Country house in Carmarthenshire, Wales

Cwmgwili is a country house set in its own grounds approximately 2.5 km northwest of Abergwili in Carmarthenshire, Wales. It was probably built in the late sixteenth century.

==History==
Cwmgwili is a country house, probably built in the late sixteenth century by Charles Vaughan. By the early eighteenth century it is thought to have belonged to Griffith Lloyd, who married Ann Vaughan in or after 1678 and died in 1714. Since then, the house has belonged to the Philipps family.

==The house==
The house is built on a sloping site beside the River Gwili and has an L-shaped plan.

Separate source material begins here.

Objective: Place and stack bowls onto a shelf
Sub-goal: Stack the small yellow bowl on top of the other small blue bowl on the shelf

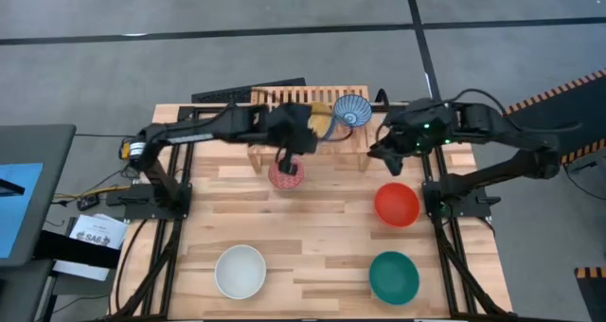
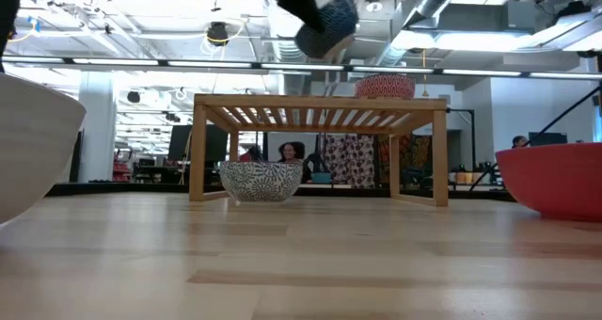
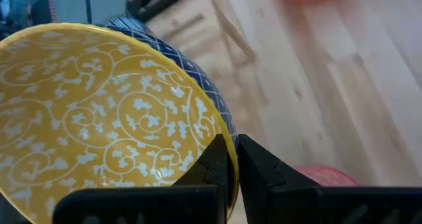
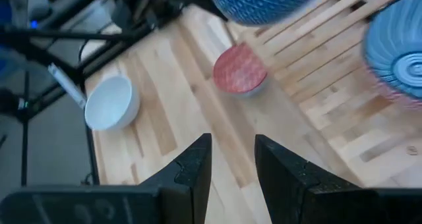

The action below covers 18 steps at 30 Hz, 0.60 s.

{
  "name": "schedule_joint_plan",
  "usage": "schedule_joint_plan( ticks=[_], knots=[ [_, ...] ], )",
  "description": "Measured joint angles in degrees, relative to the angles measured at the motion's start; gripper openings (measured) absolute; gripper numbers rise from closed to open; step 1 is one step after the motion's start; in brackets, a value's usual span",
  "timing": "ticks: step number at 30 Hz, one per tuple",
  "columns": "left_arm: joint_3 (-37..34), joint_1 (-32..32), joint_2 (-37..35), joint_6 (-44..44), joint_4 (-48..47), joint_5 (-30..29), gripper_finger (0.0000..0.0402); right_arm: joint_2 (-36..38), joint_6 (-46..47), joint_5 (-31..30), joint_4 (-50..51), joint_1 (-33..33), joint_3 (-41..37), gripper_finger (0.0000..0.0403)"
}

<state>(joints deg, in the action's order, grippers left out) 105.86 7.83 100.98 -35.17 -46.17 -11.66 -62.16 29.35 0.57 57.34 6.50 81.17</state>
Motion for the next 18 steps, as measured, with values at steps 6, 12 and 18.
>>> schedule_joint_plan(
  ticks=[6, 12, 18],
  knots=[
    [11.55, 4.37, 9.63, -4.01, 0.69, 0.92, 0.0, 1.73, 0.97, -2.05, -2.32, -0.15, 0.02, 0.0137],
    [23.51, 6.03, 18.1, -6.52, 0.69, 1.45, 0.0, 0.96, 1.3, -3.68, -4.5, -0.55, 0.04, 0.0137],
    [28.71, 6.67, 22.41, -8.99, 0.82, 3.84, 0.0, 1.01, 3.11, -3.69, -4.47, -0.55, 0.0, 0.0137]
  ],
)
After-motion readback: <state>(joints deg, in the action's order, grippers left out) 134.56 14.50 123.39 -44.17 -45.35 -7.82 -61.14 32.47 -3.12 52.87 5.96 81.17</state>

Although some parts are late sixteenth century, most of the house is late seventeenth and early eighteenth century. The west front consists of two storeys and an attic and has five bays. There are panelled chimneys at the end, tall narrow windows and a large gabled stair tower. Other wings run to the north and west. In one of the crosswings, there is a massive chimney-breast which may date from the sixteenth century. At the lower end of the building are two rooms with panelling and pilastered chimney-breasts. The staircase was replaced in about 1900, but the original design was retained.

This house was designated as a Grade II* listed building on 30 November 1966. It is said to have "architectural interest as a house of C16 origin with significant and well-preserved work of the early C18 and early C19, retaining overall external character, with good and consistent interior detail".